Movano Inc. (MOV E) is a small, R&D- and IP-focused medical device/wearable company developing the Evie family of rings that bridge consumer wellness and medical-grade monitoring. Its Evie Ring launched DTC in November 2023 and the prescription EvieMED Ring received FDA 510(k) clearance for pulse oximetry in November 2024, enabling clinical, trial and provider channels while the company pursues a proprietary RF SoC for non‑invasive CGM and cuffless blood pressure. The company emphasizes clinical validation, multi‑antenna RF, ML/cloud analytics and a growing patent portfolio, but remains early-stage with limited revenue, concentrated operations (32 employees at 12/31/2024), meaningful regulatory and supply‑chain dependencies, and ongoing funding needs that raise going‑concern risk.

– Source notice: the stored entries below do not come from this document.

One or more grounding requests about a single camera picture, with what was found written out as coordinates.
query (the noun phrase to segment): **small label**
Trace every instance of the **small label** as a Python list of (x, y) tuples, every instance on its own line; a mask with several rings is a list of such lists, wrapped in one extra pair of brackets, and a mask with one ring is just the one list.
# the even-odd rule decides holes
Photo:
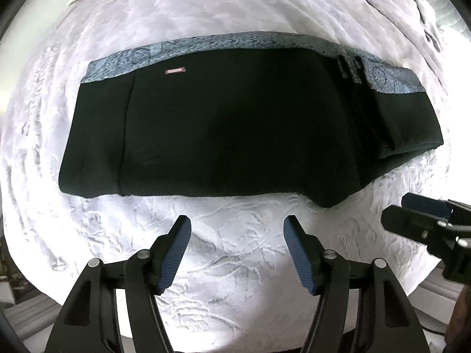
[(173, 73), (183, 73), (187, 71), (184, 67), (183, 68), (176, 68), (176, 69), (169, 69), (165, 71), (165, 74), (173, 74)]

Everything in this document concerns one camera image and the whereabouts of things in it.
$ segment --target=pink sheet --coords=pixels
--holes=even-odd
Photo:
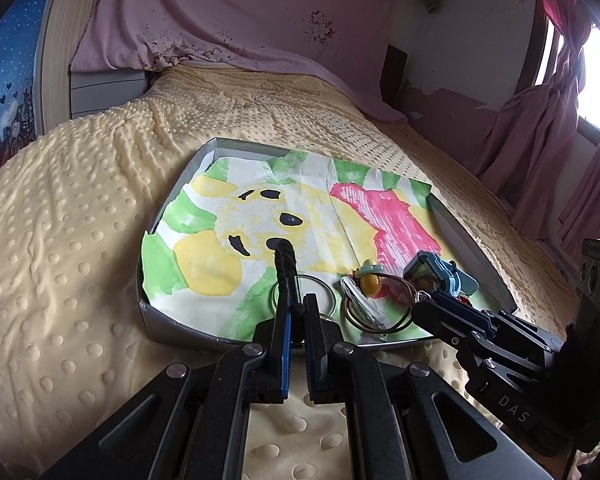
[[[382,102],[386,24],[395,0],[100,0],[74,72],[161,70],[181,60],[316,75],[365,113],[404,116]]]

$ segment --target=mattress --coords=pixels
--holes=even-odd
[[[502,274],[519,315],[560,330],[560,312],[576,297],[544,253],[406,124],[377,126],[314,76],[178,66],[144,97],[61,124],[12,158],[0,170],[0,460],[7,468],[17,478],[40,473],[168,364],[218,359],[149,341],[134,282],[143,231],[213,137],[432,182]],[[376,355],[400,366],[424,361],[468,398],[466,374],[443,343]],[[304,361],[294,362],[289,400],[252,407],[243,480],[349,479],[342,407],[313,405]]]

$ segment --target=black paint spot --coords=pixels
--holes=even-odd
[[[251,256],[251,253],[244,248],[244,244],[239,236],[229,236],[229,243],[231,244],[231,247],[233,247],[240,254],[243,254],[244,256]]]
[[[272,200],[277,200],[280,198],[280,192],[274,191],[273,189],[263,189],[260,192],[260,196],[263,198],[270,198]]]
[[[238,198],[239,198],[240,200],[247,200],[247,197],[248,197],[248,196],[249,196],[251,193],[253,193],[253,191],[254,191],[253,189],[250,189],[250,190],[248,190],[248,191],[245,191],[245,192],[244,192],[244,193],[242,193],[242,194],[241,194],[241,195],[240,195]]]
[[[302,219],[291,213],[280,213],[280,223],[288,226],[302,225]]]
[[[276,246],[280,243],[280,240],[283,240],[283,238],[268,238],[267,239],[267,249],[271,249],[272,251],[275,251]]]

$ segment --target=blue toy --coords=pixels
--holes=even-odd
[[[458,269],[453,260],[446,262],[429,251],[418,251],[404,268],[403,277],[417,290],[424,290],[429,294],[438,290],[453,298],[458,298],[461,292],[470,296],[479,287],[478,282]]]

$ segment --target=pink curtain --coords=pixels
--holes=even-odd
[[[561,248],[577,262],[584,238],[600,238],[600,144],[584,177],[560,215]]]
[[[545,84],[513,96],[498,112],[477,154],[464,165],[497,196],[514,206],[511,224],[531,239],[546,237],[555,181],[578,123],[584,87],[582,46],[591,19],[577,0],[542,0],[564,38],[555,73]]]

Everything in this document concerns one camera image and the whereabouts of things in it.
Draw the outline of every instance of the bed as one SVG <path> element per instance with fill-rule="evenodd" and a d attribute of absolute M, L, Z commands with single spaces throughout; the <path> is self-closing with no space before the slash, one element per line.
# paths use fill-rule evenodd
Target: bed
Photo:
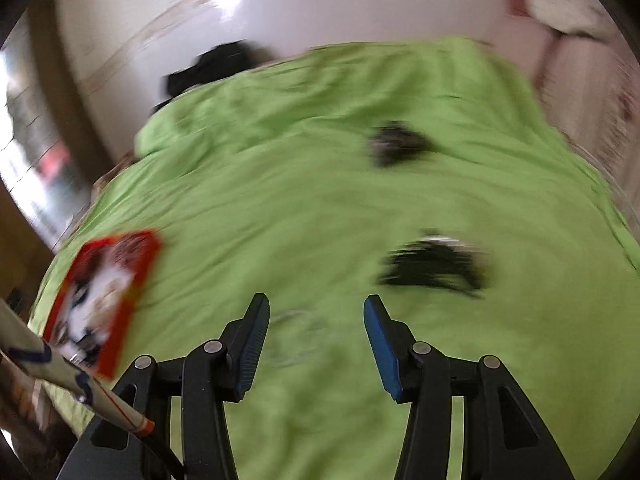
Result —
<path fill-rule="evenodd" d="M 389 120 L 434 152 L 377 168 L 367 139 Z M 42 332 L 83 243 L 137 229 L 163 248 L 119 374 L 140 354 L 186 355 L 266 293 L 254 387 L 227 409 L 241 478 L 392 477 L 408 407 L 388 398 L 370 352 L 373 293 L 446 355 L 499 356 L 578 480 L 624 442 L 640 412 L 640 248 L 509 61 L 464 38 L 317 48 L 181 96 L 140 131 L 136 155 L 57 254 L 30 325 Z M 425 228 L 487 252 L 481 298 L 378 284 L 386 254 Z M 87 410 L 50 394 L 81 432 Z"/>

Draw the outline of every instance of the silver screw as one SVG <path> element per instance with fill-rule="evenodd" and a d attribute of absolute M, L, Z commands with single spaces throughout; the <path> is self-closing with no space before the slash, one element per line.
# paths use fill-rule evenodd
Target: silver screw
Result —
<path fill-rule="evenodd" d="M 425 343 L 424 341 L 416 341 L 412 346 L 414 352 L 417 354 L 425 355 L 431 352 L 431 345 L 429 343 Z"/>
<path fill-rule="evenodd" d="M 487 355 L 484 359 L 482 359 L 482 362 L 484 363 L 484 366 L 493 370 L 500 367 L 500 359 L 498 359 L 495 355 Z"/>
<path fill-rule="evenodd" d="M 151 357 L 149 357 L 148 355 L 141 355 L 139 358 L 136 359 L 136 362 L 133 363 L 133 365 L 138 370 L 144 370 L 145 368 L 149 368 L 150 364 L 151 364 Z"/>
<path fill-rule="evenodd" d="M 204 351 L 207 354 L 215 354 L 216 352 L 220 352 L 222 350 L 222 343 L 216 339 L 213 341 L 207 341 L 204 343 Z"/>

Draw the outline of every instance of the green bedsheet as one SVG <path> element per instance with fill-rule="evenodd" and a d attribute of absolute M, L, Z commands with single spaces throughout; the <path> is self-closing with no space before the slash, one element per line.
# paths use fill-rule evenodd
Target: green bedsheet
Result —
<path fill-rule="evenodd" d="M 389 120 L 436 153 L 374 167 L 367 137 Z M 640 250 L 507 61 L 462 38 L 319 48 L 188 92 L 136 151 L 55 258 L 31 326 L 43 329 L 84 242 L 142 228 L 164 248 L 119 373 L 140 354 L 186 355 L 266 293 L 254 387 L 227 406 L 241 478 L 392 478 L 408 406 L 376 370 L 362 323 L 372 293 L 447 355 L 499 356 L 578 480 L 620 448 L 640 412 Z M 423 228 L 490 254 L 482 299 L 376 283 L 385 255 Z M 53 395 L 81 431 L 88 412 Z M 456 424 L 450 478 L 459 410 Z"/>

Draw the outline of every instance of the red frame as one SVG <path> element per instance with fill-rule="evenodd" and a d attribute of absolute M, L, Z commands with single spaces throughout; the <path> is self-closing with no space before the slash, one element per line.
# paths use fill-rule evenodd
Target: red frame
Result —
<path fill-rule="evenodd" d="M 145 283 L 149 269 L 156 259 L 161 246 L 158 237 L 153 231 L 136 231 L 122 233 L 118 235 L 107 236 L 104 238 L 97 238 L 85 243 L 78 251 L 78 254 L 76 254 L 71 267 L 69 267 L 69 270 L 66 273 L 65 279 L 62 281 L 62 284 L 58 289 L 58 294 L 55 301 L 53 302 L 49 317 L 47 317 L 47 323 L 44 327 L 44 332 L 42 333 L 43 339 L 49 342 L 51 334 L 53 332 L 53 327 L 55 326 L 58 319 L 60 309 L 62 309 L 62 305 L 65 301 L 66 294 L 68 293 L 69 287 L 74 282 L 73 277 L 76 273 L 78 261 L 81 260 L 81 257 L 90 249 L 113 245 L 117 240 L 127 235 L 142 236 L 145 239 L 145 247 L 140 260 L 138 261 L 136 269 L 134 270 L 131 284 L 122 294 L 122 299 L 120 300 L 120 304 L 118 305 L 118 311 L 113 318 L 109 338 L 107 339 L 107 342 L 102 346 L 102 350 L 100 351 L 100 355 L 98 356 L 98 361 L 96 362 L 95 366 L 89 370 L 92 374 L 107 379 L 113 379 L 113 374 L 118 361 L 118 356 L 120 354 L 120 349 L 122 348 L 122 340 L 124 339 L 127 328 L 129 327 L 129 319 L 131 317 L 131 314 L 133 313 L 136 301 L 140 298 L 140 294 L 142 293 L 142 286 Z"/>

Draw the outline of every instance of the black cloth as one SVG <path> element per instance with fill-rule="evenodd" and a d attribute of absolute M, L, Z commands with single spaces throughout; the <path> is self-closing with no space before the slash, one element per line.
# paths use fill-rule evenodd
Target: black cloth
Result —
<path fill-rule="evenodd" d="M 154 111 L 157 112 L 192 86 L 218 81 L 254 66 L 250 51 L 242 41 L 219 45 L 202 54 L 193 66 L 166 76 L 166 93 L 171 98 L 159 104 Z"/>

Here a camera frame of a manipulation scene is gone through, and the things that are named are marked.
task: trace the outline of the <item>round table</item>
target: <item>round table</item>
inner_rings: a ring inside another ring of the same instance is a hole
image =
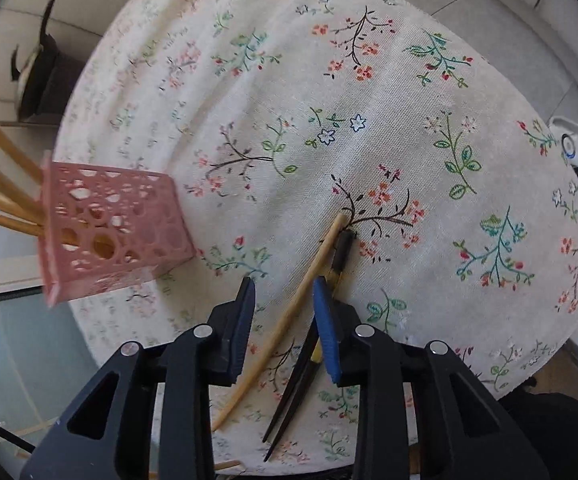
[[[358,241],[338,298],[397,341],[446,341],[501,397],[578,321],[578,180],[561,151],[507,79],[404,0],[131,0],[54,159],[169,174],[197,257],[71,307],[101,364],[204,322],[250,276],[246,369],[343,209]],[[262,462],[311,317],[307,303],[214,434],[217,461],[266,475],[353,461],[358,388],[322,369]],[[228,396],[213,388],[211,409]],[[414,441],[410,389],[404,402]]]

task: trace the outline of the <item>floral tablecloth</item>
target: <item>floral tablecloth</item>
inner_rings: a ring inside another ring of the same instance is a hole
[[[578,321],[578,180],[559,139],[403,0],[131,0],[73,92],[54,158],[170,174],[197,248],[154,282],[71,303],[100,364],[126,340],[203,322],[243,276],[258,292],[254,361],[341,209],[358,242],[338,296],[397,341],[447,341],[496,397]],[[269,475],[352,462],[358,388],[324,370],[262,462],[311,317],[305,305],[214,434],[217,461]],[[228,395],[213,389],[212,409]]]

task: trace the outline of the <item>blue gripper pad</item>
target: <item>blue gripper pad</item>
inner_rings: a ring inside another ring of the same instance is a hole
[[[236,305],[240,306],[240,312],[231,338],[231,356],[229,363],[229,377],[233,383],[242,373],[245,363],[246,343],[248,342],[253,310],[256,307],[256,285],[251,278],[244,278],[238,291]]]
[[[325,359],[325,367],[334,383],[340,381],[342,370],[340,368],[340,353],[338,338],[332,316],[333,297],[323,276],[317,277],[313,282],[313,310],[316,315],[320,344]]]

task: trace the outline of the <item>silver screw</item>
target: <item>silver screw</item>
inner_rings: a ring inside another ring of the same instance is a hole
[[[358,325],[355,327],[355,333],[360,337],[371,337],[375,334],[375,329],[371,325]]]
[[[211,325],[198,325],[194,328],[194,335],[197,338],[208,337],[213,333],[213,328]]]
[[[432,341],[429,350],[436,355],[444,355],[449,351],[449,347],[444,341]]]
[[[120,353],[128,357],[131,355],[136,355],[138,350],[140,350],[140,346],[135,341],[129,341],[128,343],[122,345],[122,348],[120,348]]]

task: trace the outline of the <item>pink container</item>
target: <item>pink container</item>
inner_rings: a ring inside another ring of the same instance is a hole
[[[49,162],[41,200],[49,306],[152,280],[194,256],[166,174]]]

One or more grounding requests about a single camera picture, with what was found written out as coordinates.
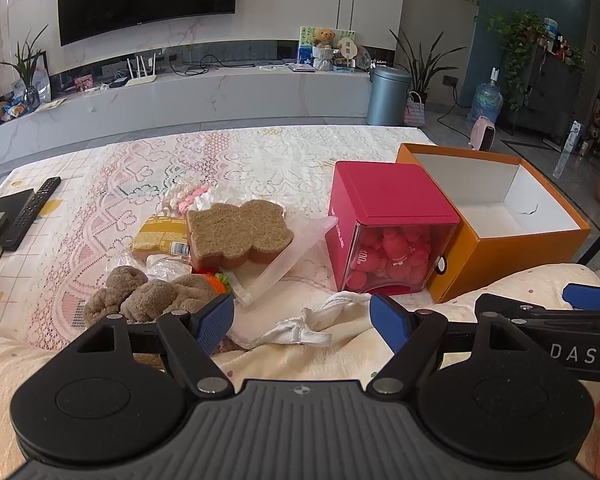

Given Movano’s stage and filings, compensation will likely be equity‑heavy with meaningful stock‑based awards and milestone‑based long‑term incentives tied to FDA clearances, pivotal clinical results, manufacturing/SoC scale milestones and commercial adoption (Evie/EvieMED sales metrics or enterprise partnerships). Management already disclosed increased stock‑based compensation and the company has reduced cash payroll/marketing to conserve liquidity, suggesting a deliberate shift toward options/RSUs to preserve cash. Performance bonus structures and option vesting tied to clinical/regulatory events and partnership/commercial milestones are typical here; accounting for warrants and equity valuation will also materially affect reported compensation expense and dilution expectations.
Insider trading at Movano will likely cluster around high‑impact events (FDA clearances, pivotal trial readouts, partnership announcements, financing closes or strategic‑alternatives updates), and the stock is prone to volatility from warrant remeasurements, ATM activity and financing news. Because the company faces near‑term funding pressure and has used equity compensation, insider sales may reflect personal liquidity needs or option exercise/dilution management rather than a pure signal of operational weakness; conversely, insider buys can be a stronger signal of confidence given illiquid cash position. Investors should watch for 10b5‑1 plan disclosures, Section 16 filings and blackout windows around clinical/financial disclosures, and be aware that Nasdaq delisting risk and confidentiality rules around clinical data add regulatory sensitivity to timing and permissibility of trades.